🤖 AI Summary
This study addresses the challenge of comparing the importance of distinct groups of predictors in classification problems by proposing a statistical inference framework based on Categorical Gini Correlation (CGC). The work establishes, for the first time, a unified theoretical foundation for testing differences in CGC between predictor groups of arbitrary dimensionality, heterogeneity, and potential dependence structures. It rigorously proves the asymptotic normality of the test statistic under the null hypothesis and its consistency under the alternative. Effective inference is achieved through a nonparametric bootstrap procedure. Extensive simulations and real-data analyses—including applications to breast cancer diagnosis and human activity recognition—demonstrate that the proposed framework achieves high statistical power and offers substantial practical utility.
📝 Abstract
This article proposes an inferential framework for comparing predictor importance in classification problems with categorical response variables. The approach is based on the categorical Gini correlation (CGC) proposed by Dang et al. (2020), a measure of dependence between numerical predictors and categorical outcomes. Predictor importance is evaluated by testing differences in CGCs across competing predictor groups.

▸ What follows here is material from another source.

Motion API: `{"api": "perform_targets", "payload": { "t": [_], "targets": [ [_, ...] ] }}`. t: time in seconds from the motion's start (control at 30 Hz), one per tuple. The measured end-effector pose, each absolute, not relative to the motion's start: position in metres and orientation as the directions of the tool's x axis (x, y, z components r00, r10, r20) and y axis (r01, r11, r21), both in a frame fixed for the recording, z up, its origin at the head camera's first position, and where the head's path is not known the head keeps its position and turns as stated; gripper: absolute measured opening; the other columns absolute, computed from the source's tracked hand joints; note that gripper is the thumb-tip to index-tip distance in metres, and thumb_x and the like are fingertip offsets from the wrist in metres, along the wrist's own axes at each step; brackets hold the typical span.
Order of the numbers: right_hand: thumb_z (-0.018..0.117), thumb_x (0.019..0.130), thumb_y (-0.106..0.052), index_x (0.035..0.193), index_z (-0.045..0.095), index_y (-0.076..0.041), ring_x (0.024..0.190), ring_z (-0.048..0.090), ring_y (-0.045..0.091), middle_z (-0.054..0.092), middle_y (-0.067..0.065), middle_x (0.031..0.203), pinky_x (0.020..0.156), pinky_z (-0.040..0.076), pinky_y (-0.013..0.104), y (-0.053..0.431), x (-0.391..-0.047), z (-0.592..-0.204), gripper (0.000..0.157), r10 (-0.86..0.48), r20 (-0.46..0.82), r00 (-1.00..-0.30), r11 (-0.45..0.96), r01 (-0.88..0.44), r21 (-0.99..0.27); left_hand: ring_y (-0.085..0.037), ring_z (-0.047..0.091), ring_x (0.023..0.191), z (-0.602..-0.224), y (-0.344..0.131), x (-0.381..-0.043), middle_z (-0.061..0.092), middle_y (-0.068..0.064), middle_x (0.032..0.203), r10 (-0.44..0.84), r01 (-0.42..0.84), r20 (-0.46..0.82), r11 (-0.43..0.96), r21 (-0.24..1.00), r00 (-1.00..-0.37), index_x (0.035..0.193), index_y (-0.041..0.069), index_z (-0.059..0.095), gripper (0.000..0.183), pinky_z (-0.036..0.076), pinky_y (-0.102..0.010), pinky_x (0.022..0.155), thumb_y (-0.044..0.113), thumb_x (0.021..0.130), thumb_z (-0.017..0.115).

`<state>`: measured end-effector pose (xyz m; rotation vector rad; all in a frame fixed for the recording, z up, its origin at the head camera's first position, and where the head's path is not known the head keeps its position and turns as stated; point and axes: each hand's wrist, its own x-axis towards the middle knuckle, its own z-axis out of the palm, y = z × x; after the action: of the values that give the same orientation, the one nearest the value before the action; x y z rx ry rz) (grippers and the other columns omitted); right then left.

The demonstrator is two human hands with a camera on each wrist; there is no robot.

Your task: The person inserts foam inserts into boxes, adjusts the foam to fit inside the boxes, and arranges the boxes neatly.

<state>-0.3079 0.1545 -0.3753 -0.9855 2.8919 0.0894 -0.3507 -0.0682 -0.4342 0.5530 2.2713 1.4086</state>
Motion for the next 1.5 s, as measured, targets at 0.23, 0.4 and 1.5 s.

The proposed methodology accommodates predictors of arbitrary and unequal dimensions and allows for dependence between predictor groups. Asymptotic normality of the test statistic is established under both the null and alternative hypotheses, and the resulting test is shown to be consistent. In addition to deriving the asymptotic distribution, a nonparametric bootstrap procedure is developed as an alternative approach to inference. Simulation studies, along with applications to breast cancer and human activity recognition datasets, demonstrate the effectiveness of the proposed framework.